By default jobs are run remotely in interactive mode, using a remote execution facility like globus-job-run or ssh. In most high performance clusters however, jobs need to be submitted to a batch queuing system. Submission to the underlying batch queuing system is also supported in AspectShell. In order to enable this, the user needs to tell AspectShell that it is in “batch” mode:

%> setaspect -batch on
aspect mode: batch is on

Subsequent commands to AspectShell with the appropriate submission constructs described later in the document will be submitted to the underlying batch queuing system. Batch mode can also be turned on by defining the _ASPECT_BATCH_MODE environment variable as well. To turn “batch” mode off, the user will needs to type:

%> setaspect -batch off
aspect mode: batch is off

2.2 Specifying resource requirements

A user may also give the underlying scheduler an explicit resource requirement when selecting a host to execute a command. This resource requirement can be specified with the “with” keyword. The string following this keyword is treated as the resource specification for the command, and is propagated to the an underlying resource broker for host selection. For example, a NASTRAN simulation, that needs to be executed on a SPARC host with more the 25M of free memory can be run as shown,

%> nastran with “mem > 25 && type == SPARC”

In AspectShell, the command will then be dispatched on a host that meets the specified resource requirement.

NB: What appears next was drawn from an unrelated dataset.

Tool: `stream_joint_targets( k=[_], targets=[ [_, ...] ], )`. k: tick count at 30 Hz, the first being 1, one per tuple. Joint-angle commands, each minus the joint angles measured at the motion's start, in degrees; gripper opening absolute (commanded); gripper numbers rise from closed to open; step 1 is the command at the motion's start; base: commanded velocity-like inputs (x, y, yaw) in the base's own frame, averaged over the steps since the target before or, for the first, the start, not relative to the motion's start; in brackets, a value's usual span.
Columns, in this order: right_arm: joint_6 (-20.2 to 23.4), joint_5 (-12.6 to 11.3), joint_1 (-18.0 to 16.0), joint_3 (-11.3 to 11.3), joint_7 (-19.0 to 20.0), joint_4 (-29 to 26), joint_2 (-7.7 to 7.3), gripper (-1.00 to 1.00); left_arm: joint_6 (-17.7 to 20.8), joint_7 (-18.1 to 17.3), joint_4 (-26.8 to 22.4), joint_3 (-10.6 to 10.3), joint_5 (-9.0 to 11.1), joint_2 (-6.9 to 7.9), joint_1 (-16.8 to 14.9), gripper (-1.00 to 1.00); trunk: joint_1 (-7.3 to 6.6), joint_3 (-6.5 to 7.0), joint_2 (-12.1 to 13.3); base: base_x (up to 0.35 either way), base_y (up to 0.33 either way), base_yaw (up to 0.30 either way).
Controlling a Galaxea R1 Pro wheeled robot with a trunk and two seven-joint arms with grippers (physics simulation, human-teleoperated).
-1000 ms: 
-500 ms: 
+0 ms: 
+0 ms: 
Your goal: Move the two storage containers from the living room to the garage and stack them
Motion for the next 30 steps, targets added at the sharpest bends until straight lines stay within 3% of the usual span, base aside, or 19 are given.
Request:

2.3 Parametric sweep submissions

Job group submissions can be declared with the “in <number> instances” placement construct. This causes the number of instances specified, collectively called a group, to be submitted to the underlying distributed resource management system. The example below declares that 20000 instances of the command cmkin.exe should be submitted to the cluster resource managed environment:

%> cmkin.exe in 20000 instances

Production batch systems however often restrict the number of jobs that can be submitted to its queues, preventing a single user from starving out other users of its compute resources. AspectShell will therefore throttle the submission of the executable, by ensuring that the local policy limit of queued jobs per user is not overrun. The limit is specified when the administrator first installs the submission agent on site with the _ASPECT_THROTTLE environment variable.

2.4 Transferring data

The shell also overloads the “<” and “>” I/O operators to allow remote files to be accessed by the shell. To enable this feature, the user needs to enable “io” mode by typeing:

%> setaspect -io on

To turn this feature off, the user equivalently types:

%> setaspect -io off
Our implementation allows remote files to be specified with a GSIFTP URL for redirecting to the standard input and output of a command. For example, a user can specify that the standard output of a command be redirected to a file residing on a local directory on a remote host,

%> echo “Hello World” > gsiftp://compute-9-2/tmp/test.txt

Similarly, a user can specify that the content of a file located on a remote host be redirected to the standard input of a command,

%> cat < gsiftp://compute-9-2/tmp/test.txt

2.5 Writing a parallel script

A command may also be executed in parallel by the shell when the user specifies the placement construct “on <number> procs” as an argument anywhere within the command line. The user may further use the “with” keyword, in conjunction with this, to indicate a resource requirements for selecting these hosts for parallel execution. An example would be if the command needs to be executed in parallel on three compute nodes, each with at least 25M of memory available,

%> /bin/hostname with “mem > 25” on 3 procs

Commands executed in parallel by the shell will also have the environment variables _ASPECT_TASK_NUM and _ASPECT_TASKID set in its environment. The former variable indicates the total number of tasks involved in this parallel execution and the later the tasks unique rank respectively. This is useful in Single Program Multiple Data (SPMD) type parallel execution, or for a master-slave type parallel execution pattern, where a task's rank determines the data, or the role it takes in the parallel execution.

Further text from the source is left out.